I needed to do something and looked at using powershell, but in the end I couldn't just distribute it and have it work for whomever would be using my project. It needed to be signed or something. On the contrary, the bat script I wrote just worked and would just work for anyone who used the project.

Powershell is not a magical solution that suits everyone's needs. This kind of blanket statement helps no-one.

2 comments

There's a config switch to allow execution of scripts. I agree it's a complete pain (literally falling at the first hurdle), but it is a one-time thing change.

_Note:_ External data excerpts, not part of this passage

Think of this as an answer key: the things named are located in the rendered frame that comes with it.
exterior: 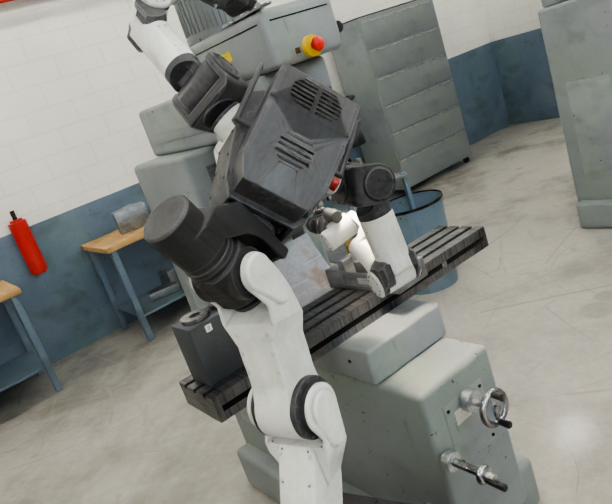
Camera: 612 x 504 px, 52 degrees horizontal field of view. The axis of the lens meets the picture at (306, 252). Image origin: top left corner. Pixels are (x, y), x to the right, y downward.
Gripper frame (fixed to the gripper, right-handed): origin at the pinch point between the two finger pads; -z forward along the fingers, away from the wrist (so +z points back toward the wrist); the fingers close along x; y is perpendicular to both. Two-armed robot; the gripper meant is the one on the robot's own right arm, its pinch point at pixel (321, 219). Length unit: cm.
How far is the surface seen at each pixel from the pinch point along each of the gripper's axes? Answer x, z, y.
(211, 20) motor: 10, -13, -71
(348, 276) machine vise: -3.5, -4.0, 23.5
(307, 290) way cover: 8.3, -24.8, 29.5
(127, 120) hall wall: 49, -431, -59
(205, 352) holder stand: 51, 24, 18
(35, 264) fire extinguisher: 166, -370, 30
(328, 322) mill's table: 12.0, 14.9, 28.7
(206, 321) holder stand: 47, 23, 10
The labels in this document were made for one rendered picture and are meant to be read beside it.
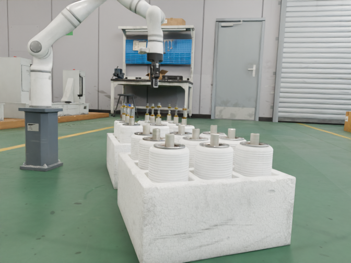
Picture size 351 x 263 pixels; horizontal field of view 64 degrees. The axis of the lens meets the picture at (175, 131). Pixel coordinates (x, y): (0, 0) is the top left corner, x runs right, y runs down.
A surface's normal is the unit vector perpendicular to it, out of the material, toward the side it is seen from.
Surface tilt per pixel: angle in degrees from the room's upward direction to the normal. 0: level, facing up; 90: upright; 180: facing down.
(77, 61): 90
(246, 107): 90
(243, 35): 90
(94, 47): 90
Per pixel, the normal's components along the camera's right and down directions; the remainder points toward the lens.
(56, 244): 0.04, -0.99
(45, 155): 0.56, 0.11
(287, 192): 0.33, 0.11
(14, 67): -0.19, 0.10
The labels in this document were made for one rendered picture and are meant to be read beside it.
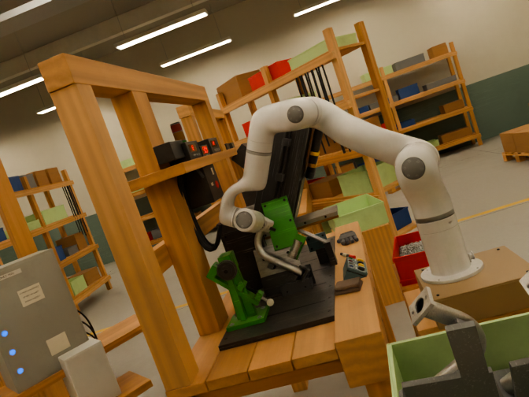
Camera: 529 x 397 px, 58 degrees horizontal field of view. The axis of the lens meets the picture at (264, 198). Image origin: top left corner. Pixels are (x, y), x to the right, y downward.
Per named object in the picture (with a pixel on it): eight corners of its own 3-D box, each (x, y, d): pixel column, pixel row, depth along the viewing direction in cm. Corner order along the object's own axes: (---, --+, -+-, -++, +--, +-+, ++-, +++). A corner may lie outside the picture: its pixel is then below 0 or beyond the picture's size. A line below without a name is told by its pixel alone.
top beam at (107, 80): (209, 101, 284) (204, 86, 283) (74, 82, 137) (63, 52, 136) (195, 105, 285) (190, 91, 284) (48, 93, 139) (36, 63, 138)
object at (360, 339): (365, 244, 284) (357, 220, 282) (397, 378, 138) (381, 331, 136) (342, 250, 287) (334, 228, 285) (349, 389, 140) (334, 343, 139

I had mixed opinions of powershell when I tried my hand at it. The naming convention and documentation system were well designed, piping objects is an interesting concept, and IDE support was great for a terminal (step through debugger, intelligent auto complete). Despite this, there were numerous quirks and ugly spots that diminished the experience. I felt it was a missed opportunity. This was powershell 3, I can't speak for later versions

Thanks for this candid impression. I had some slight interest in learning PowerShell, but it looked like a little bit too high of a learning curve, given that I had other scripting languages I could use (including bash in Cygwin). Piped objects struck me as interesting when I read about it in a magazine, too, but somehow they aren't needed to perform all kinds of scripting in *nix, so I wonder if they might be more complex than the problem called for. I get the impression that PowerShell may suffer from having come from Microsoft -- a company with bottomless pockets to spend on developing software and probably little need to stop smallish system utilities from becoming ornate.

  PS> Set-ExecutionPolicy Unrestricted
It's the first line of just about every publicly-distributed script (including Chocolately, etc).
One of the reasons I'm still afraid to use Powershell - its just not succint enough for normal day to day operations.
On the contrary, one of the first things I do on a Windows box is open up a powershell window. Especially on Win 8+, it's a lot easier to do "logoff" or "Stop-Computer -Force" or "Restart-Computer" than to try to navigate the mess of Metro to find the GUI menu options. Moving files around on the PS command line is much more efficient than using Explorer, just like bash/Terminal on the Ubuntu desktop. It's just a matter of getting used to it (and learning the different syntax from Unix shells).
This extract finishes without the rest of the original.